Antithrombin III Protects Against Contrast-Induced Nephropathy

We previously reported that insufficiency of antithrombin III (ATIII), the major anti-coagulation molecule in vivo, exacerbated renal ischemia-reperfusion injury in animal models and possibly humans. In the present study, we investigated the relationship between ATIII level and contrast induced nephropathy (CIN) in patients and examined therapeutic effect of ATIII on CIN in Sprague-Dawley rats. Patients with low ATIII activity presented a higher incidence of acute kidney injury (AKI) following coronary angiography. ATIII (500 μg/kg) was intravenously injected before or after the induction of AKI in rats. Our data demonstrated ATIII significantly attenuated the elevation of serum creatinine, blood urea nitrogen, and renal histological injury. The beneficial effects of ATIII were accompanied by diminished renal inflammatory response, oxidative stress, cell apoptosis and improved renal blood flow in rats. In conclusion, ATIII appears to attenuate CIN through inhibiting inflammation, oxidative stress, apoptosis and improving renal blood flow. ATIII administration may represent a promising strategy for the prevention and treatment of contrast-induced AKI.
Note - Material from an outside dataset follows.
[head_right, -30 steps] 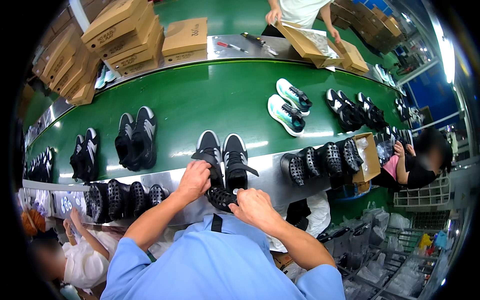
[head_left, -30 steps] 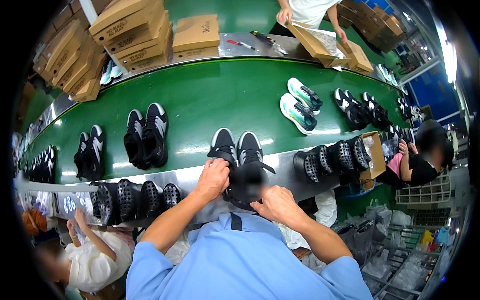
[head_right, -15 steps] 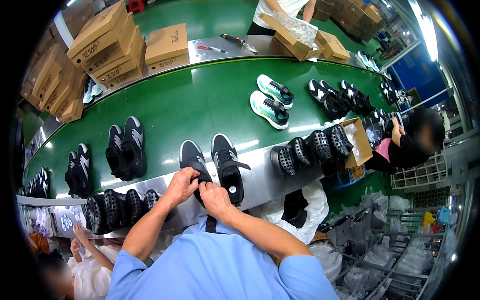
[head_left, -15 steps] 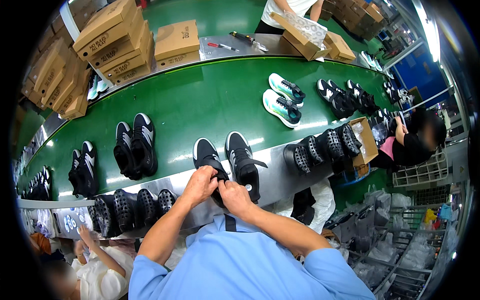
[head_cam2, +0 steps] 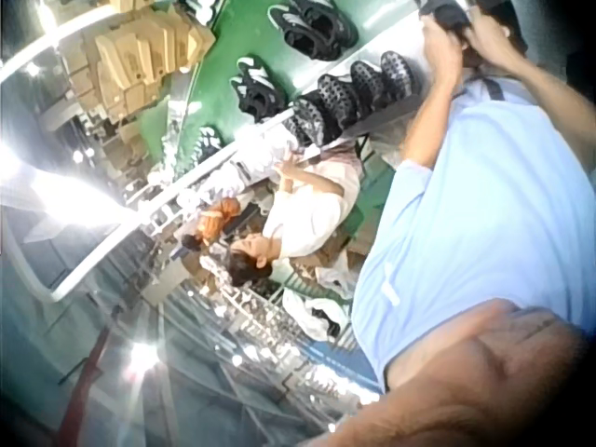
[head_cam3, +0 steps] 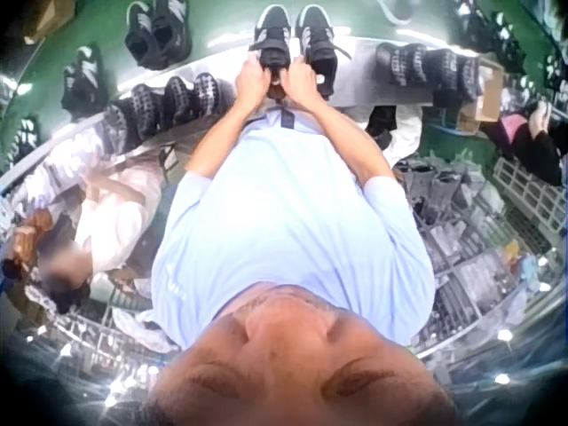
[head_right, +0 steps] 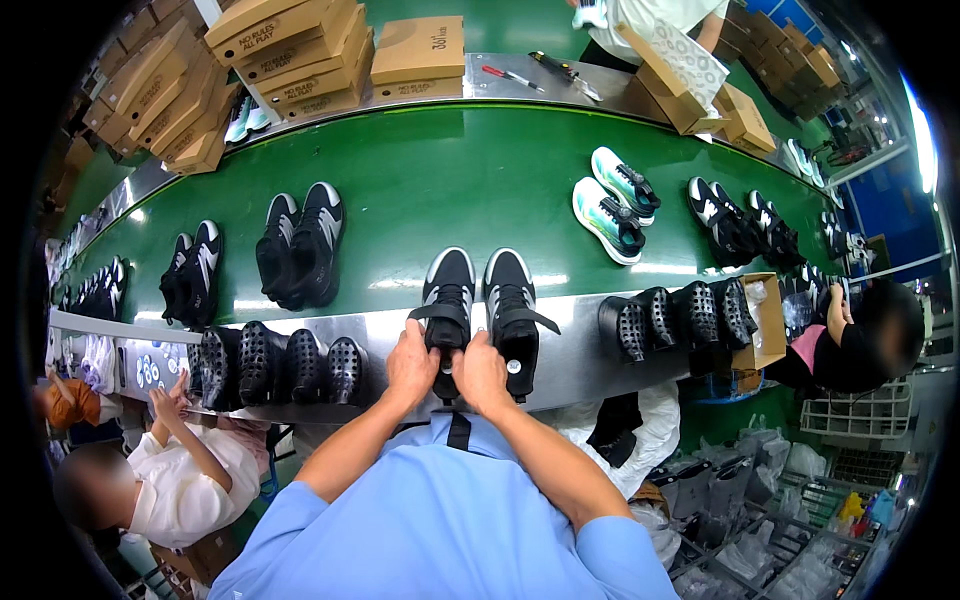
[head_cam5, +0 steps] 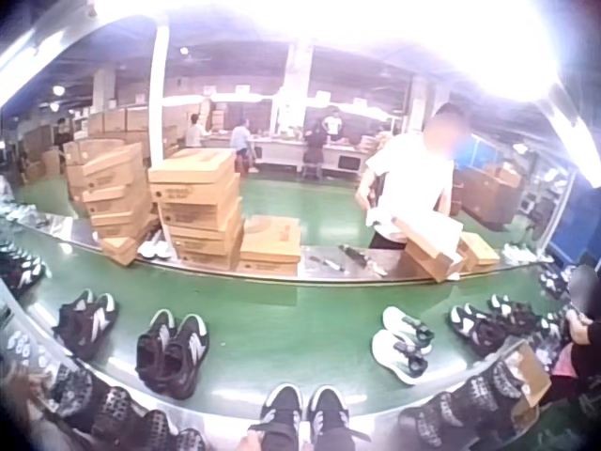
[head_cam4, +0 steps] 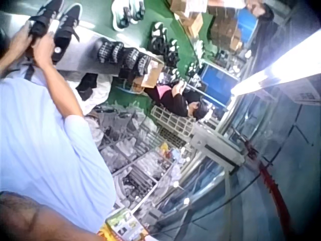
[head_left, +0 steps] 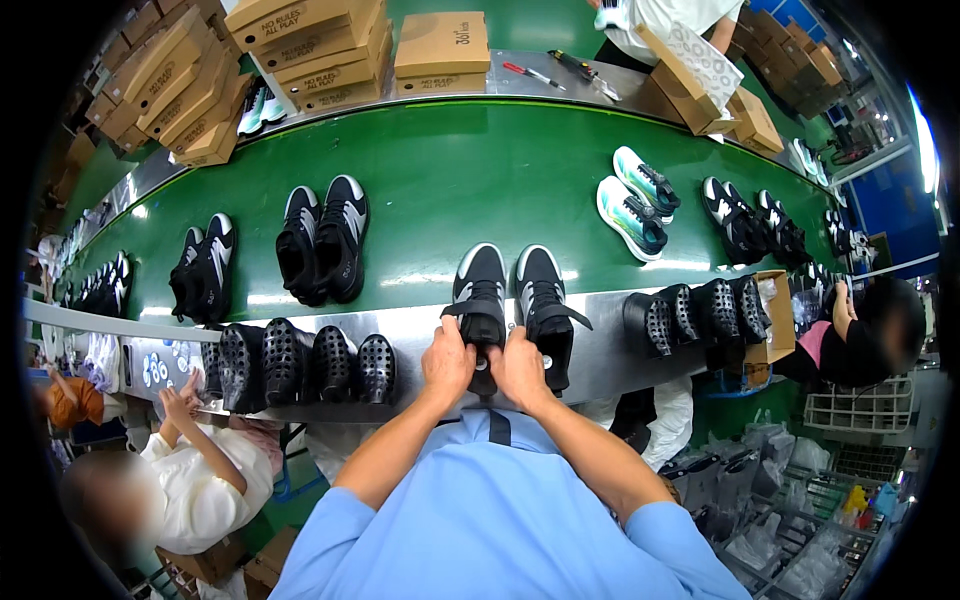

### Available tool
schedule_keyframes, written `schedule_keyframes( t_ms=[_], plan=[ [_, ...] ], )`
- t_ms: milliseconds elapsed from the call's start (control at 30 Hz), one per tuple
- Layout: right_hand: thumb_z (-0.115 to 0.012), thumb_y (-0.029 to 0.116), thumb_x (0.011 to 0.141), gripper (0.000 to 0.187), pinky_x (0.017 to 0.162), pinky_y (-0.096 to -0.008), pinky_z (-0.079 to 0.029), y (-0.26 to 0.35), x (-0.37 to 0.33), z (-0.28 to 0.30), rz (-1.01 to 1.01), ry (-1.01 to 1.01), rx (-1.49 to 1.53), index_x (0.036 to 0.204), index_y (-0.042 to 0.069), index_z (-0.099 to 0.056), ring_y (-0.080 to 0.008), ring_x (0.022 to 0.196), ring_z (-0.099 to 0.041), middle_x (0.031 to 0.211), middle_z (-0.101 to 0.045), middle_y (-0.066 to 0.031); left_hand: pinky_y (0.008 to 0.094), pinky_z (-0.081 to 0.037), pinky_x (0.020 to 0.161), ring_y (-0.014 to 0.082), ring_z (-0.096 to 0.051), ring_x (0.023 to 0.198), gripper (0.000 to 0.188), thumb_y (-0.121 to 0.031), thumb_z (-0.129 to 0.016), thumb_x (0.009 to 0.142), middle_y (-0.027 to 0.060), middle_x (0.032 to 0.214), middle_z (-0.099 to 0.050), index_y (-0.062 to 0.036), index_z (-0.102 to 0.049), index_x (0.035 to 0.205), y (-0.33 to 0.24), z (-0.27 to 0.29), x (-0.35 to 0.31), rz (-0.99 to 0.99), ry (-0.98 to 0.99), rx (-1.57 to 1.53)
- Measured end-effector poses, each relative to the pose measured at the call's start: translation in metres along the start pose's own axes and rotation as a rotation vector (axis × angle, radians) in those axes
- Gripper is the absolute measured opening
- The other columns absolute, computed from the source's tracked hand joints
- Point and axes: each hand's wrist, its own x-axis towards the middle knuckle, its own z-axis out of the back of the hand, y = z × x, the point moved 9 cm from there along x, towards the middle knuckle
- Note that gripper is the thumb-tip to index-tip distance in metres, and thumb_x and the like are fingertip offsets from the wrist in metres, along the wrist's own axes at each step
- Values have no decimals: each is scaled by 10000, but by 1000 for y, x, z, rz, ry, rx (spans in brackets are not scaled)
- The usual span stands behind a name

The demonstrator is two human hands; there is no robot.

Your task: The person picks up black and white sneakers from a conveyor belt, presses their hands into the interior, and then places them back onto the belt or into a container.

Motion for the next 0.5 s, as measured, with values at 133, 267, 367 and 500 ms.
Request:
schedule_keyframes(
  t_ms=[133,267,367,500],
  plan=[
    [-678,174,922,396,812,-561,-584,-17,13,-9,5,-36,30,1124,-142,-552,-527,882,-711,895,-705,-359,544,-553,764,445,-680,933,468,-119,-772,849,201,1062,-643,-46,-491,1215,-7,12,1,5,-49,27],
    [-721,206,910,369,873,-550,-565,-8,7,-6,0,73,19,978,-140,-610,-554,936,-692,906,-686,-396,519,-552,770,380,-653,960,383,-111,-788,815,145,1022,-622,-60,-572,1128,-42,46,-16,-268,-211,46],
    [-717,239,923,382,827,-519,-593,-16,11,-11,-12,59,34,977,-134,-650,-486,875,-734,882,-718,-341,456,-514,785,308,-595,929,269,-83,-767,779,95,951,-578,-96,-657,1024,-60,56,-19,-486,-293,84],
    [-719,247,929,386,823,-488,-597,-31,12,-31,-251,260,342,959,-132,-652,-433,833,-755,807,-726,-302,439,-485,790,306,-577,909,255,-79,-758,781,90,939,-567,-105,-662,1017,-38,44,-22,-451,-299,123]
  ],
)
Antithrombin III (ATIII), a potent anti-coagulation molecule in vivo, has been reported that it can exert reno-protective effects in ischemia-reperfusion model. Nevertheless, whether exogenous ATIII administration can protect against contrast induced nephropathy (CIN) in animal models remains unclear. This study revealed that ATIII administration has therapeutic effects against CIN in Sprague-Dawley Rats. Furthermore, the reno-protection conferred by ATIII might be mediated by inhibition of inflammation, oxidative stress, apoptosis and improving renal blood flow. ATIII supplementation represents a promising prophylactic and treatment strategies for contrast induced AKI.